* _What to work on_: For each line in the records, produce an exact copy.

───── Material provided ─────

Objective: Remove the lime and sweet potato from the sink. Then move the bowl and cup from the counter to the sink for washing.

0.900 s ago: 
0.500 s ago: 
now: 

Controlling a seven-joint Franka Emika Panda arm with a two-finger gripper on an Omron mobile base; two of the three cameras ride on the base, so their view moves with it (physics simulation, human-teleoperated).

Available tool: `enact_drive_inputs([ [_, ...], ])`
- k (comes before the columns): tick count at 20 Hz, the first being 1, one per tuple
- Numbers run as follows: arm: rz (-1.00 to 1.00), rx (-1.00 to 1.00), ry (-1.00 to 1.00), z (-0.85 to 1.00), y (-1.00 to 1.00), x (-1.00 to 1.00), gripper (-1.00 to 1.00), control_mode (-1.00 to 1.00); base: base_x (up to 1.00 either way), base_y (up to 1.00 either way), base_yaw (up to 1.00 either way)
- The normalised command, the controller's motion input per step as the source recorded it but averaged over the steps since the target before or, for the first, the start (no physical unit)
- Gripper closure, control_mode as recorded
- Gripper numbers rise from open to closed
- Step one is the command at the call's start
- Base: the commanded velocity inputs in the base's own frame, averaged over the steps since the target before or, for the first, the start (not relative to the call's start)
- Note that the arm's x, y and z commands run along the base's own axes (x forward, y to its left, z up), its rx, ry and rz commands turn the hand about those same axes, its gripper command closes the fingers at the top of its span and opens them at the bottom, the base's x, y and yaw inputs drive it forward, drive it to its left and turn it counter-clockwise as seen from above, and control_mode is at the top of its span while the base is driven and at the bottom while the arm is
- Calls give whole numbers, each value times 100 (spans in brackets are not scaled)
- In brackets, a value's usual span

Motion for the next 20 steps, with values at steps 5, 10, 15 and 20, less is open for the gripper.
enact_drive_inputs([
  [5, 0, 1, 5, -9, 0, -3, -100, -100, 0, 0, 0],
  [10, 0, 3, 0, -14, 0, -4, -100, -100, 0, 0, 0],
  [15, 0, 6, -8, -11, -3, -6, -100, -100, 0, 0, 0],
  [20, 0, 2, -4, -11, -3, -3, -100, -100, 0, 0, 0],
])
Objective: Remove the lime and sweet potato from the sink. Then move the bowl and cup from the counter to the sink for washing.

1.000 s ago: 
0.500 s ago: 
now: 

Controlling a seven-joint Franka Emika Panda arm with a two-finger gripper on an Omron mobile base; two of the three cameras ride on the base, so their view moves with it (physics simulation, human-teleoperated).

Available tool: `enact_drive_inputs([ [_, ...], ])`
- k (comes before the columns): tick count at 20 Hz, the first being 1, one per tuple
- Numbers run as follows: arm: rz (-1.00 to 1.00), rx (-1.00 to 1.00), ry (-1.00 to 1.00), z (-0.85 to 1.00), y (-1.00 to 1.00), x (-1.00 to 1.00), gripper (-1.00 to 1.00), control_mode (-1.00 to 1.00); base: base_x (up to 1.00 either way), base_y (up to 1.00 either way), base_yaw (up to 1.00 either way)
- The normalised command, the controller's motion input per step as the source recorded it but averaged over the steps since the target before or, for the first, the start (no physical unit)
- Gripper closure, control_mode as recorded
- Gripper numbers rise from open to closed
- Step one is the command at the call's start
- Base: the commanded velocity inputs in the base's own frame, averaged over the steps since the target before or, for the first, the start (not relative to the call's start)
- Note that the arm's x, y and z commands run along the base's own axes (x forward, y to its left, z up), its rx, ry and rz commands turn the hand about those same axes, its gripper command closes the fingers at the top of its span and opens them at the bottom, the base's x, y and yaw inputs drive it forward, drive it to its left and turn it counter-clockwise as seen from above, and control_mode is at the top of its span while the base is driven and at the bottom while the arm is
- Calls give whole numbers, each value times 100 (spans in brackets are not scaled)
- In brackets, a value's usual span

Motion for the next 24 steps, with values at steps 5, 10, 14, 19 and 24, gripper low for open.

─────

* _Worked solution_:
Objective: Remove the lime and sweet potato from the sink. Then move the bowl and cup from the counter to the sink for washing.

0.900 s ago: 
0.500 s ago: 
now: 

Controlling a seven-joint Franka Emika Panda arm with a two-finger gripper on an Omron mobile base; two of the three cameras ride on the base, so their view moves with it (physics simulation, human-teleoperated).

Available tool: `enact_drive_inputs([ [_, ...], ])`
- k (comes before the columns): tick count at 20 Hz, the first being 1, one per tuple
- Numbers run as follows: arm: rz (-1.00 to 1.00), rx (-1.00 to 1.00), ry (-1.00 to 1.00), z (-0.85 to 1.00), y (-1.00 to 1.00), x (-1.00 to 1.00), gripper (-1.00 to 1.00), control_mode (-1.00 to 1.00); base: base_x (up to 1.00 either way), base_y (up to 1.00 either way), base_yaw (up to 1.00 either way)
- The normalised command, the controller's motion input per step as the source recorded it but averaged over the steps since the target before or, for the first, the start (no physical unit)
- Gripper closure, control_mode as recorded
- Gripper numbers rise from open to closed
- Step one is the command at the call's start
- Base: the commanded velocity inputs in the base's own frame, averaged over the steps since the target before or, for the first, the start (not relative to the call's start)
- Note that the arm's x, y and z commands run along the base's own axes (x forward, y to its left, z up), its rx, ry and rz commands turn the hand about those same axes, its gripper command closes the fingers at the top of its span and opens them at the bottom, the base's x, y and yaw inputs drive it forward, drive it to its left and turn it counter-clockwise as seen from above, and control_mode is at the top of its span while the base is driven and at the bottom while the arm is
- Calls give whole numbers, each value times 100 (spans in brackets are not scaled)
- In brackets, a value's usual span

Motion for the next 20 steps, with values at steps 5, 10, 15 and 20, less is open for the gripper.
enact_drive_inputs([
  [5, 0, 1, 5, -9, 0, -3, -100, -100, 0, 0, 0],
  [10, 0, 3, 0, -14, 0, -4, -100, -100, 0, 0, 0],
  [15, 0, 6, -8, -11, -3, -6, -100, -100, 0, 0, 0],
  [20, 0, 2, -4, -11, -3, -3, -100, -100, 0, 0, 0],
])
Objective: Remove the lime and sweet potato from the sink. Then move the bowl and cup from the counter to the sink for washing.

1.000 s ago: 
0.500 s ago: 
now: 

Controlling a seven-joint Franka Emika Panda arm with a two-finger gripper on an Omron mobile base; two of the three cameras ride on the base, so their view moves with it (physics simulation, human-teleoperated).

Available tool: `enact_drive_inputs([ [_, ...], ])`
- k (comes before the columns): tick count at 20 Hz, the first being 1, one per tuple
- Numbers run as follows: arm: rz (-1.00 to 1.00), rx (-1.00 to 1.00), ry (-1.00 to 1.00), z (-0.85 to 1.00), y (-1.00 to 1.00), x (-1.00 to 1.00), gripper (-1.00 to 1.00), control_mode (-1.00 to 1.00); base: base_x (up to 1.00 either way), base_y (up to 1.00 either way), base_yaw (up to 1.00 either way)
- The normalised command, the controller's motion input per step as the source recorded it but averaged over the steps since the target before or, for the first, the start (no physical unit)
- Gripper closure, control_mode as recorded
- Gripper numbers rise from open to closed
- Step one is the command at the call's start
- Base: the commanded velocity inputs in the base's own frame, averaged over the steps since the target before or, for the first, the start (not relative to the call's start)
- Note that the arm's x, y and z commands run along the base's own axes (x forward, y to its left, z up), its rx, ry and rz commands turn the hand about those same axes, its gripper command closes the fingers at the top of its span and opens them at the bottom, the base's x, y and yaw inputs drive it forward, drive it to its left and turn it counter-clockwise as seen from above, and control_mode is at the top of its span while the base is driven and at the bottom while the arm is
- Calls give whole numbers, each value times 100 (spans in brackets are not scaled)
- In brackets, a value's usual span

Motion for the next 24 steps, with values at steps 5, 10, 14, 19 and 24, gripper low for open.

The exercise has no further content.